Exactly the lines below from the one with "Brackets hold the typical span" up to and including the one with "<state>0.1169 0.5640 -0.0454" make up the answer, with nothing else added.

▶ **AVAILABLE DATA**
____

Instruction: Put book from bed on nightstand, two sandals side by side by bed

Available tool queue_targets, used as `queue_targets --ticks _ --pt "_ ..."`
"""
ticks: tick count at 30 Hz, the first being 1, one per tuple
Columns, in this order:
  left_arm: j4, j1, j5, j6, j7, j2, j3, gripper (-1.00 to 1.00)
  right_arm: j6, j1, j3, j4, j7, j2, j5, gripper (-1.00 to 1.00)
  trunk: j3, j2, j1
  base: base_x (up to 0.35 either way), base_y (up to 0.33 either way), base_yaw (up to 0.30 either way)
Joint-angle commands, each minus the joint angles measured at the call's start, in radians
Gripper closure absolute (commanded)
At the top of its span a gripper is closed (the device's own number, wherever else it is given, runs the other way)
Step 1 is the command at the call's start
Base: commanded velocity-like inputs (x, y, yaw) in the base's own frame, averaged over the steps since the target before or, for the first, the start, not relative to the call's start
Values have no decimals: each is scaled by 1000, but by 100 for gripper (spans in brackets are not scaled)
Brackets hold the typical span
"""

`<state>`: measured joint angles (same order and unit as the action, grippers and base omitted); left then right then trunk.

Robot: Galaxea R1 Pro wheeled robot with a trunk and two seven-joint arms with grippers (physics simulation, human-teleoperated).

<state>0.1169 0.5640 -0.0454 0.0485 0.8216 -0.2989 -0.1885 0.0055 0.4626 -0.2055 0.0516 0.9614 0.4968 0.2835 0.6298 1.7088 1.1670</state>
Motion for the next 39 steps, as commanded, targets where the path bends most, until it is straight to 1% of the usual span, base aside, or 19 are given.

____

▶ **RESULT OF THIS EXERCISE**
Brackets hold the typical span
"""

`<state>`: measured joint angles (same order and unit as the action, grippers and base omitted); left then right then trunk.

Robot: Galaxea R1 Pro wheeled robot with a trunk and two seven-joint arms with grippers (physics simulation, human-teleoperated).

<state>0.1169 0.5640 -0.0454 0.0485 0.8216 -0.2989 -0.1885 0.0055 0.4626 -0.2055 0.0516 0.9614 0.4968 0.2835 0.6298 1.7088 1.1670</state>

For this exercise, nothing further remains to be done.